Until Doherty posted a sign asking people not to leave money at the statue, visitors had been leaving that, too.
He said that some visitors were linking the statue’s tears with the possible closing of the church. “It has absolutely nothing to do with money. We don’t want money. One hundred and twenty dollars were left and we gave it all to the Battered Women’s Shelter.”
Sacred Heart Church has been identified as one of two Medford Catholic churches that might close this May because of a shortage of priests and a decrease in church attendance.
Doherty said that the statue had been erected long ago, but that it had been entirely white until a parishioner painted it a few years back. Now, it features a blue robe and flesh-colored paint on its face.
Although a recent photo of the statue in the church clearly showed grey, tear-like lines running down its cheeks, no such marks were visible on Friday.
One visitor, Jose Barahona, was disappointed that the darkness and rain prevented him from seeing the tears. He had heard about the crying statue on the local news. Nevertheless, he took pictures with his cellular phone and promised to return.
And people like Barahona will continue to visit regardless of the time of day or type of weather.
“I believe things like this happen. There’s something there. Some things bring you peace. It brings comfort,” Logrippo said. “It’s like for instance when...I took a picture and there was this flash of light everywhere in the print. There was a bright ring around everything. You can only hope.”

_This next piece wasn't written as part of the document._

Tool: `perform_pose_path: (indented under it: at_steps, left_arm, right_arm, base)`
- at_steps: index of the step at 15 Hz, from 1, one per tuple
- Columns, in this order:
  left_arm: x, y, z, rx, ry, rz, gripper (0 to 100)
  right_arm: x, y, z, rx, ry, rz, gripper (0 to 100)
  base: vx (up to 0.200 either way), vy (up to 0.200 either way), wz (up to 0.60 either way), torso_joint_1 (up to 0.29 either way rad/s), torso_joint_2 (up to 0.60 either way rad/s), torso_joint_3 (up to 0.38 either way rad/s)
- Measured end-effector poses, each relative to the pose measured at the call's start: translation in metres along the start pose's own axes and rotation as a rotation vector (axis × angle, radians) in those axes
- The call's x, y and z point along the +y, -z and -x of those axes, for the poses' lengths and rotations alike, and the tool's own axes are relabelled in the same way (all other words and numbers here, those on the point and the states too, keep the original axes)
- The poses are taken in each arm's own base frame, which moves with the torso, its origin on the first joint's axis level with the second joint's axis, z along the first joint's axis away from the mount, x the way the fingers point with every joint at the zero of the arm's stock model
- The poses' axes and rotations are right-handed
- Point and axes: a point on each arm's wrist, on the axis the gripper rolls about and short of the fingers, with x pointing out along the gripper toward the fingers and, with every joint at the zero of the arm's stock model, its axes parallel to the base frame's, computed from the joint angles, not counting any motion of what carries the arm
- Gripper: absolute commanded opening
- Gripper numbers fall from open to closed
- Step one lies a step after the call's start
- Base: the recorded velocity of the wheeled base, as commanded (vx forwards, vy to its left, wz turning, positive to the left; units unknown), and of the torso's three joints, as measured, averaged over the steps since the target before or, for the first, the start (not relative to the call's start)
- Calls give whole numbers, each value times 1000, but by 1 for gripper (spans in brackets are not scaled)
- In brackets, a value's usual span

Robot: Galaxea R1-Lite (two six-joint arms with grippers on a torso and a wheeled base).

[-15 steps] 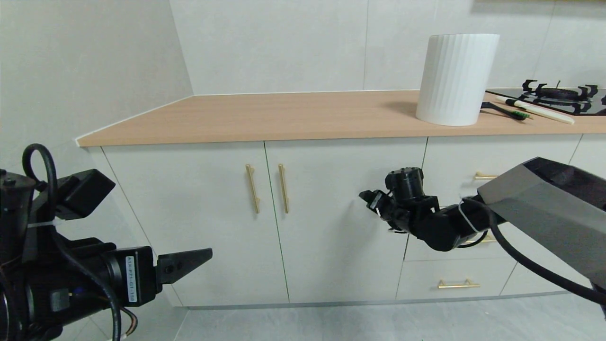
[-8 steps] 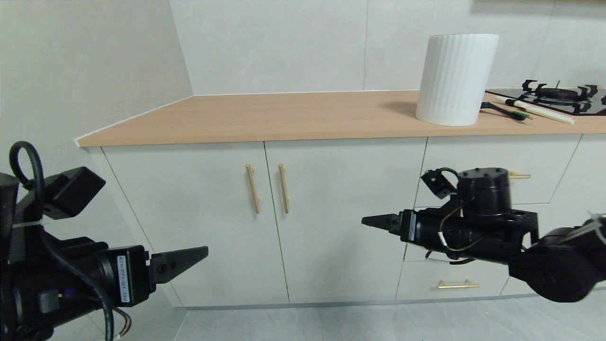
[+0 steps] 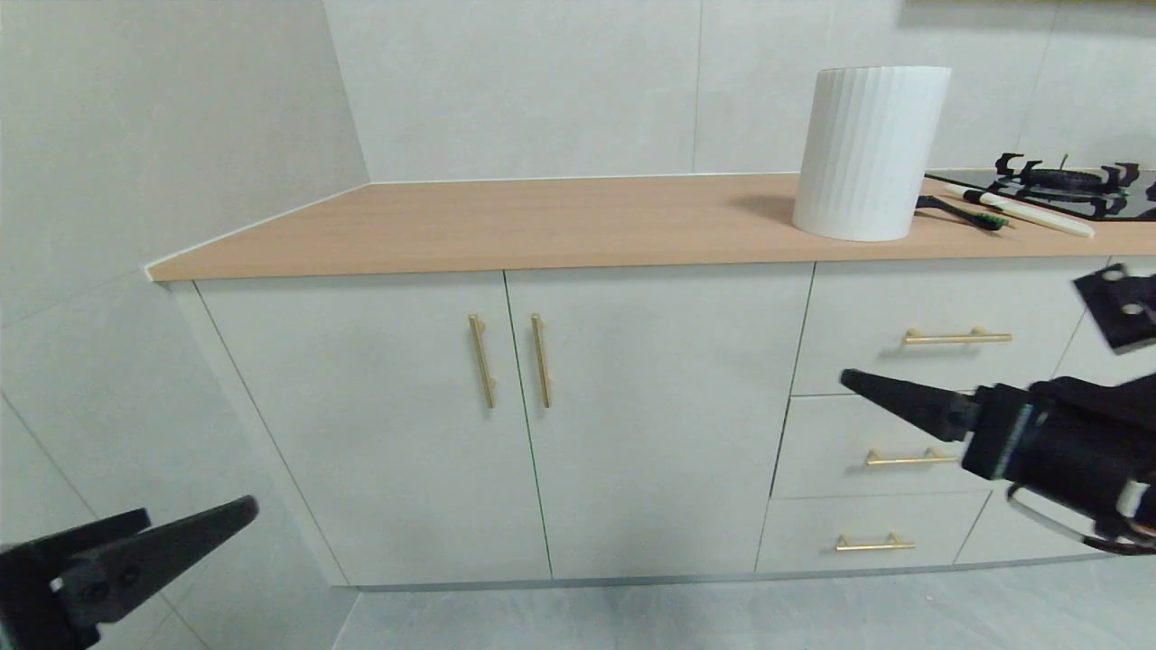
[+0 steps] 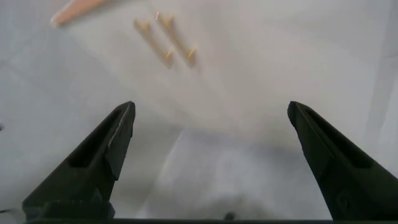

Diocesan officials have not named the statue a shrine.
Doherty invited a former employee of the FBI to analyze the tears but said that the test was “not worth $800.” Doherty said that he would rather give the money to local charities.
Harvard Catholic Students Association (CSA) member Francis X. Altiere ’04 said he was unaware of any plans for the group to visit the statue.
CSA President Kaitlin Burek ’06 declined comment yesterday.
Doherty was uncertain whether people would visit the statue indefinitely. “This is not a shrine, this is not authentic. Maybe in fifty years, if people are still coming [it will be].”